# [The problem]
Exclude the pictures, then restate exactly each line of the data below from the first through the line containing "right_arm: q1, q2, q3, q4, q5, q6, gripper".

# [Recorded data]
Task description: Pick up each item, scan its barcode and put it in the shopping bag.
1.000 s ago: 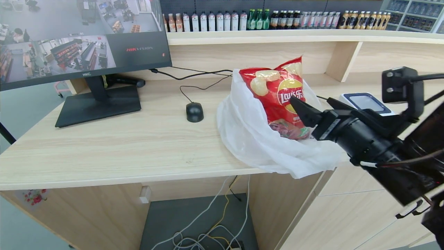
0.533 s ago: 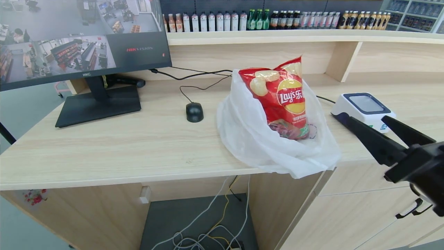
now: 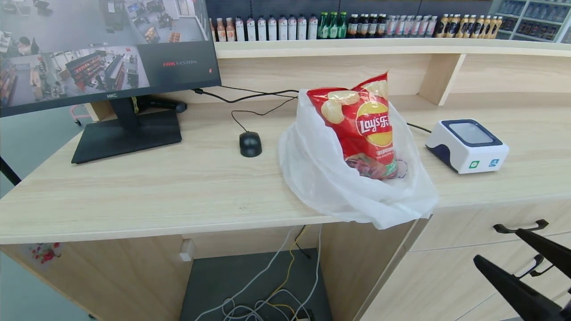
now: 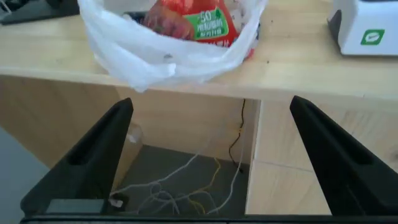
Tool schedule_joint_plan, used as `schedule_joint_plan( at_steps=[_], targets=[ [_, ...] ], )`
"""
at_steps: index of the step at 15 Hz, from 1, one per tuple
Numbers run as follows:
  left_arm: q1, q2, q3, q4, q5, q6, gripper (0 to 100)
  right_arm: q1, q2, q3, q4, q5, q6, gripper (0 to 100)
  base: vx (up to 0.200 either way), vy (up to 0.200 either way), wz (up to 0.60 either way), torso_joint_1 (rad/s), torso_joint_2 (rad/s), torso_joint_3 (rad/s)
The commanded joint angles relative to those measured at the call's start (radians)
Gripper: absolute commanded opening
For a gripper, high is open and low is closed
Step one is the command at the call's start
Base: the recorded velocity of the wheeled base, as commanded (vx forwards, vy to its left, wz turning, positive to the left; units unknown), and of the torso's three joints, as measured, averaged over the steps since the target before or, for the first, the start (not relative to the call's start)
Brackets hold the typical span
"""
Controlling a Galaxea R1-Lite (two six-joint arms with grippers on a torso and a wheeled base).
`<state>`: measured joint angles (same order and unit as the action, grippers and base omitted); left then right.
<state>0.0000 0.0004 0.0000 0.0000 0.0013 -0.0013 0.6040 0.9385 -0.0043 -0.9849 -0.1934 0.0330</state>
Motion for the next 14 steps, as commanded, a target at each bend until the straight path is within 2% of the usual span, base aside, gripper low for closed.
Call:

# [Problem solution]
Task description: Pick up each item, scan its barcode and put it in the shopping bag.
1.000 s ago: 
0.533 s ago: 
now: 
now: 
Tool schedule_joint_plan, used as `schedule_joint_plan( at_steps=[_], targets=[ [_, ...] ], )`
"""
at_steps: index of the step at 15 Hz, from 1, one per tuple
Numbers run as follows:
  left_arm: q1, q2, q3, q4, q5, q6, gripper (0 to 100)
  right_arm: q1, q2, q3, q4, q5, q6, gripper (0 to 100)

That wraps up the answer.